[[ Material provided, beginning ]]

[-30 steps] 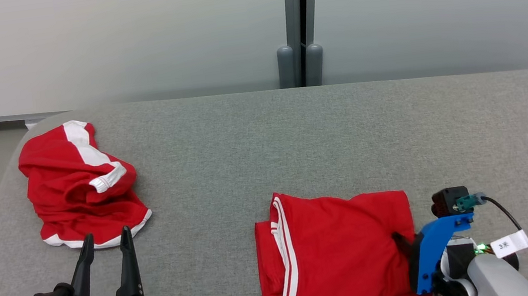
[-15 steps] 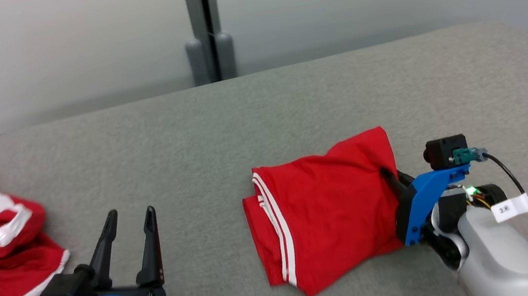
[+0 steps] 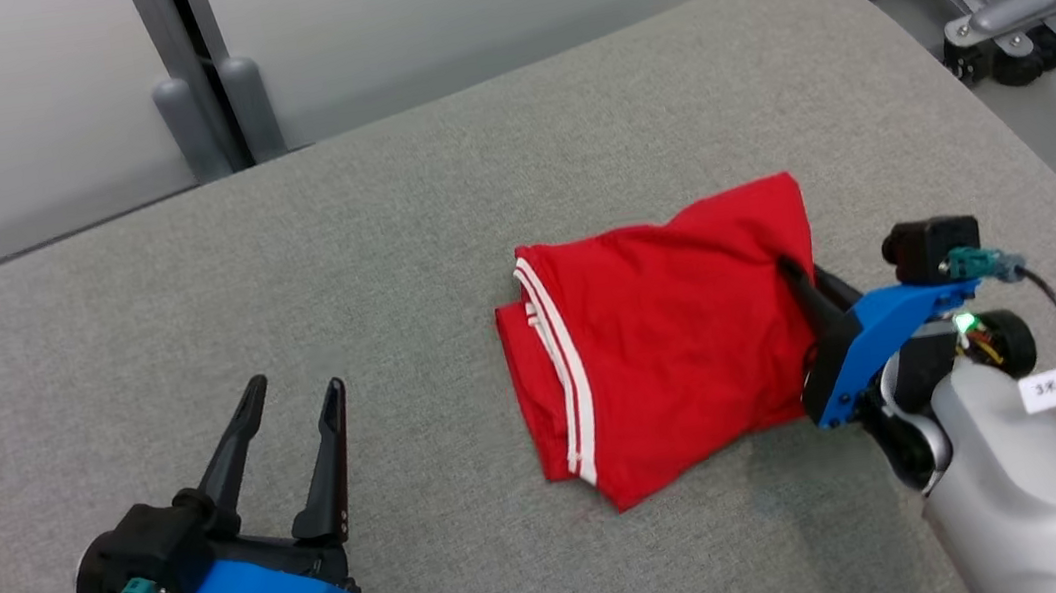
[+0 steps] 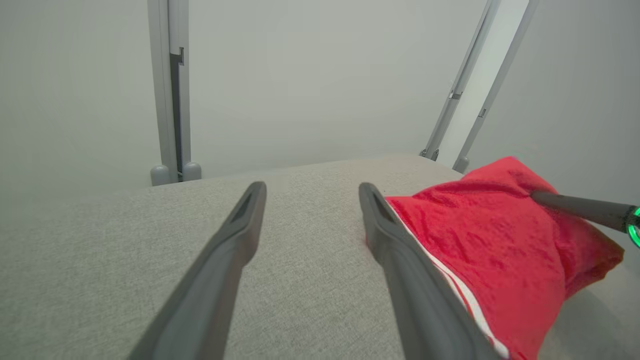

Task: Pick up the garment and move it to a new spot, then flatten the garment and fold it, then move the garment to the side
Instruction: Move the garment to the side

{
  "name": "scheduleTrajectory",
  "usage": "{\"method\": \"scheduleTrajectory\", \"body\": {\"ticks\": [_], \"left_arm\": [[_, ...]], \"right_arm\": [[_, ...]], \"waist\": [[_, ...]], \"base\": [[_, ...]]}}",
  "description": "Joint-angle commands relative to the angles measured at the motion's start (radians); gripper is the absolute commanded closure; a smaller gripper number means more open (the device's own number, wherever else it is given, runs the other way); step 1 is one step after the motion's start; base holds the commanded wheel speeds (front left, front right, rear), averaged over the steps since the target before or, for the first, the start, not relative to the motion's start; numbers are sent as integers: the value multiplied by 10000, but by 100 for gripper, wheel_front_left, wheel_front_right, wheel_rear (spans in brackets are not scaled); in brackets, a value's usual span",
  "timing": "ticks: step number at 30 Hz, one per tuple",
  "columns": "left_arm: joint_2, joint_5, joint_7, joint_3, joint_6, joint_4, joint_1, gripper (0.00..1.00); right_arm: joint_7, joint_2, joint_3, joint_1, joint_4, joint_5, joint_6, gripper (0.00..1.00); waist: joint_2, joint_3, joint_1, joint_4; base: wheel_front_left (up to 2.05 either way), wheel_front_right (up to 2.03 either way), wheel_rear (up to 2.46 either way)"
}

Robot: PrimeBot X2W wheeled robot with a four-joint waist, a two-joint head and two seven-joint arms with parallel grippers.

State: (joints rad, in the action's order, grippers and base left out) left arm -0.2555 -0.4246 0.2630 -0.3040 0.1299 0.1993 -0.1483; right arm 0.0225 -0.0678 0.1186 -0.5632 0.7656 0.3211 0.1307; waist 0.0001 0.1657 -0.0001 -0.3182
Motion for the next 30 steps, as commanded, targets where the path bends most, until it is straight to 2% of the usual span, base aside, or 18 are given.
{"method": "scheduleTrajectory", "body": {"ticks": [1,9,14,24,25,26,30], "left_arm": [[-223,-66,20,-25,17,-47,-205,0],[-1087,-338,20,-17,17,-343,-673,0],[-1483,-492,20,-6,17,-515,-880,0],[-1793,-636,20,144,17,-682,-957,0],[-1795,-655,20,150,17,-678,-971,0],[-1793,-666,20,149,17,-669,-989,0],[-1688,-702,20,162,17,-573,-1011,0]], "right_arm": [[-166,-166,-82,-454,-89,-28,1,100],[-591,-429,-741,-2102,394,-361,1,100],[-681,-637,-1800,-3050,779,-1063,-1,100],[-248,-94,-4033,-3534,768,-3167,-1,99],[-135,-31,-4186,-3523,752,-3364,-1,53],[-100,27,-4283,-3536,691,-3497,-1,0],[-241,128,-4296,-3353,391,-3941,-1,0]], "waist": [[-1,308,1,22],[-1,1703,1,168],[-1,2273,1,217],[-1,2657,1,208],[-1,2666,1,211],[-1,2669,1,218],[-1,2454,1,283]], "base": [[0,0,0],[0,0,0],[0,0,0],[0,0,0],[0,0,0],[0,0,0],[0,0,0]]}}
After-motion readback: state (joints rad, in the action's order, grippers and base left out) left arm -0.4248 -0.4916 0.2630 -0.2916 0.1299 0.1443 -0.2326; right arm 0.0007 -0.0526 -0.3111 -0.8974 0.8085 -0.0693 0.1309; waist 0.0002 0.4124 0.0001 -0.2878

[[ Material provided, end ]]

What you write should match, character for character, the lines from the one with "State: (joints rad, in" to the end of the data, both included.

- **Exercise answer**
State: (joints rad, in the action's order, grippers and base left out) left arm -0.2555 -0.4246 0.2630 -0.3040 0.1299 0.1993 -0.1483; right arm 0.0225 -0.0678 0.1186 -0.5632 0.7656 0.3211 0.1307; waist 0.0001 0.1657 -0.0001 -0.3182
Motion for the next 30 steps, as commanded, targets where the path bends most, until it is straight to 2% of the usual span, base aside, or 18 are given.
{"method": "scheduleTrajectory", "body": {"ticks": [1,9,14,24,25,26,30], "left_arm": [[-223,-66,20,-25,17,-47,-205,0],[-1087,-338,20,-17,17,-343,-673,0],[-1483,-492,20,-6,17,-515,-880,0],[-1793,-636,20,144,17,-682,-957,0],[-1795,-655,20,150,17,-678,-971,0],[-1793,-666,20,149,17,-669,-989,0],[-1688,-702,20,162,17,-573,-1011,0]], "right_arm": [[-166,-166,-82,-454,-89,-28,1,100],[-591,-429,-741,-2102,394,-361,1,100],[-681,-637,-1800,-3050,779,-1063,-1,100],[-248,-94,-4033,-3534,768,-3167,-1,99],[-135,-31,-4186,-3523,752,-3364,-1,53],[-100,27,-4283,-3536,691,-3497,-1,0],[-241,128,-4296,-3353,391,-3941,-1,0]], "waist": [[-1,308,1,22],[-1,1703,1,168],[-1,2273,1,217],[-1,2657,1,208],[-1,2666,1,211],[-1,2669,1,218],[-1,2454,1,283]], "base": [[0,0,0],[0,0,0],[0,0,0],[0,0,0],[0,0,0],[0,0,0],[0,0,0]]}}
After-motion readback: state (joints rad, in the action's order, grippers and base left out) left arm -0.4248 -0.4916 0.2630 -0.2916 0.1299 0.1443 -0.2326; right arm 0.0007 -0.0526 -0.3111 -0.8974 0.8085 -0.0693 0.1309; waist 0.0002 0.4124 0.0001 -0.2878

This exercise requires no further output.